My experience with misfits dressed in pointy-eared Vulcan costumes didn’t prepare me for what was to come. I was about to step into the Shark Tank.
About a dozen people showed up for the test. They ranged in appearance from well dressed to ragged.
The test was full of questions like: Do you ever hear voices when you’re alone? Do you have problems going to the bathroom? Do you think others see you as a likable person? Would you have any problems making a lot of money?
Some of the questions were lifted from the Briggs-Meyers test, others were subliminal propaganda. After a few minutes we lost three of the hopeful crowd. They left without a word. This was my first brush with the quasi-truth and shady reality that is the Car Business.

I must have passed whatever grading system they attached to the test. Two days later my answering machine gave me the great news.
“Great news,” it said. A raspy voice creaked from the small speaker. “You passed the personality profile with, well, looks like . . .” the voice faded as the crinkle of a page turning filled the silence. He was reading a script. “You have scored one of the highest test results I have ever seen. Please call . . . ”
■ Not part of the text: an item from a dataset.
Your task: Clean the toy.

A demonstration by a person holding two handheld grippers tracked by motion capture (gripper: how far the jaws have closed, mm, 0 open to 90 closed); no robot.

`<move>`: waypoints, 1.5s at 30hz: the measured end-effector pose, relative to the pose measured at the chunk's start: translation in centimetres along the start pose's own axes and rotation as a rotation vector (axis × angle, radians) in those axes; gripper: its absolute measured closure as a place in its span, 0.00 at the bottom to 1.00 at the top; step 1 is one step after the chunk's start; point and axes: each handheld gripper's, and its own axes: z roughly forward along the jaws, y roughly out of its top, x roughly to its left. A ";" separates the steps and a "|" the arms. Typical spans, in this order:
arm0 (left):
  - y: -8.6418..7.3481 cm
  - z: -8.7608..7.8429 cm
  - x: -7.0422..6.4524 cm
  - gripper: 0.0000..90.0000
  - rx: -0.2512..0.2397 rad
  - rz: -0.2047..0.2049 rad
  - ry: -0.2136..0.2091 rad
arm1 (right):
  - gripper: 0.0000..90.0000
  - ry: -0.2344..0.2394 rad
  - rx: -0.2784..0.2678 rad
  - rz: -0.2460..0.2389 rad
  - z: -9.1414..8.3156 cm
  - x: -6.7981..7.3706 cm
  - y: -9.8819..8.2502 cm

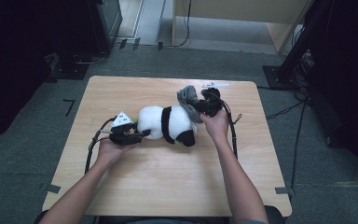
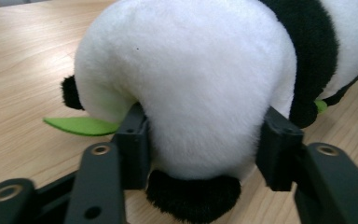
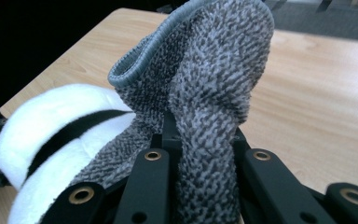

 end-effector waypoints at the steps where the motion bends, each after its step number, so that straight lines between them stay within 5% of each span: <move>1: 0.1 -0.1 0.0 0.57 0.002 -0.010 -0.002 | 0.88 -0.008 -0.012 -0.010 -0.3 0.4 0.2; 9: 1.7 -2.0 -0.6 0.63 0.036 -0.123 -0.031 | 0.88 0.034 -0.104 -0.055 -4.1 2.8 0.9; 17: 2.0 -3.1 -3.0 0.63 0.080 -0.202 -0.037 | 0.88 0.128 -0.156 -0.138 -7.1 7.7 0.7; 20: 1.9 -2.5 -2.8 0.62 0.076 -0.237 -0.045 | 0.87 0.182 -0.136 -0.149 -6.4 9.5 0.2; 27: 1.7 -2.1 -2.8 0.61 0.073 -0.249 -0.038 | 0.87 0.271 -0.047 -0.173 -2.3 13.2 -2.2; 30: 1.7 -2.1 -2.8 0.61 0.075 -0.247 -0.035 | 0.87 0.216 -0.009 -0.216 -0.9 14.5 -2.9; 32: 1.7 -2.0 -2.8 0.61 0.087 -0.238 -0.028 | 0.87 0.173 0.029 -0.214 0.3 14.2 -3.4; 36: 1.3 -1.4 -2.6 0.62 0.130 -0.214 -0.012 | 0.87 0.163 0.059 -0.219 1.3 13.0 -4.4; 45: 1.1 -1.2 -2.7 0.63 0.126 -0.172 -0.025 | 0.88 0.119 0.069 -0.215 -0.4 10.6 -4.4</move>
A small-time con artist ushered me into the business.
I called the dealership and made an appointment to talk to a sales manager. Putting on my new knit tie and least shabby khakis, I walked through the doors of the Ford dealership and told the receptionist that I had an appointment with the manager.
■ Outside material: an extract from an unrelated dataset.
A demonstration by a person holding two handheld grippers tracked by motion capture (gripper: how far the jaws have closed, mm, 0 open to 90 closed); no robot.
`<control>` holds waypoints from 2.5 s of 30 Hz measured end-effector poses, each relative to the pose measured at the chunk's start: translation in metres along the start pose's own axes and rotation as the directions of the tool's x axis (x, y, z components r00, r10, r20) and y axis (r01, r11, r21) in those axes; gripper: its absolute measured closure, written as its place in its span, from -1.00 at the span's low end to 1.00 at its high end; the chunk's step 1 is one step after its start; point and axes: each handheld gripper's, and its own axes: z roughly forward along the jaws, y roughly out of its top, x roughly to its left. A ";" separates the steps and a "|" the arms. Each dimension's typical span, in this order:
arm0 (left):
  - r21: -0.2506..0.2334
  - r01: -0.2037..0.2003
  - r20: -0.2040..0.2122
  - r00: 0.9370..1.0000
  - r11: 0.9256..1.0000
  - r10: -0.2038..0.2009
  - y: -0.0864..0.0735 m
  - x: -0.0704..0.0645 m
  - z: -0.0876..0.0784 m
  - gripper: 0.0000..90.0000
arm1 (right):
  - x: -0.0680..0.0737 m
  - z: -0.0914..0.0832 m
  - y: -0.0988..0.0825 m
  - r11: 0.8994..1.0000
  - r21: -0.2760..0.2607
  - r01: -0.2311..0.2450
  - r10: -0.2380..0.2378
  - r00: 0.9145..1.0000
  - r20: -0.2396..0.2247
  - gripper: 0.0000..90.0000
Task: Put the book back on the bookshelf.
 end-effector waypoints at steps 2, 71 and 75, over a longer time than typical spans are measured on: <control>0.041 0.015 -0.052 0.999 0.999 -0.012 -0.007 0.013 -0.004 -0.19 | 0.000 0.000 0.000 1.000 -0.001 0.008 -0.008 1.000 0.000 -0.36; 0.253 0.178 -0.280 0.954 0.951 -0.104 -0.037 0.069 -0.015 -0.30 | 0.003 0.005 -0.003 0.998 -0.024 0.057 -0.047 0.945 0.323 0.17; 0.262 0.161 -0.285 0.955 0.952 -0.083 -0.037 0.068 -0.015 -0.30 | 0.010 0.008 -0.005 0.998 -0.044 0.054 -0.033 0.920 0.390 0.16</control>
Never looking up, she said, “Are you Adam?”
“No ma’am.”
She gave me a disbelieving expression. Maybe she thought I really was Adam and trying to hide my true identity. She pointed to a row of chairs “Please wait over there.”
The chair was hard plastic. A few minutes later a man’s voice sputtered over the intercom, “All salespeople to the conference room. All Retail Automotive Salespeople please report to the conference room.”
The first wave of bodies belonged to fresh-faced youngsters, all dressed in their Sunday finest. They stepped lightly across the showroom, heading toward a door marked CONFERENCE ROOM.
Then, in the still air, came sounds like stirring beasts. From dark recesses they came, walking on unsteady legs, eyes blinking in the harsh light. All men, middle-aged or older. Arms outstretched, guttural sounds escaped smoke and whiskey damaged throats. These were the veterans. Lifers.
Retail Automotive Sales Zombies slouching toward the conference room.
What the hell am I doing here? I thought.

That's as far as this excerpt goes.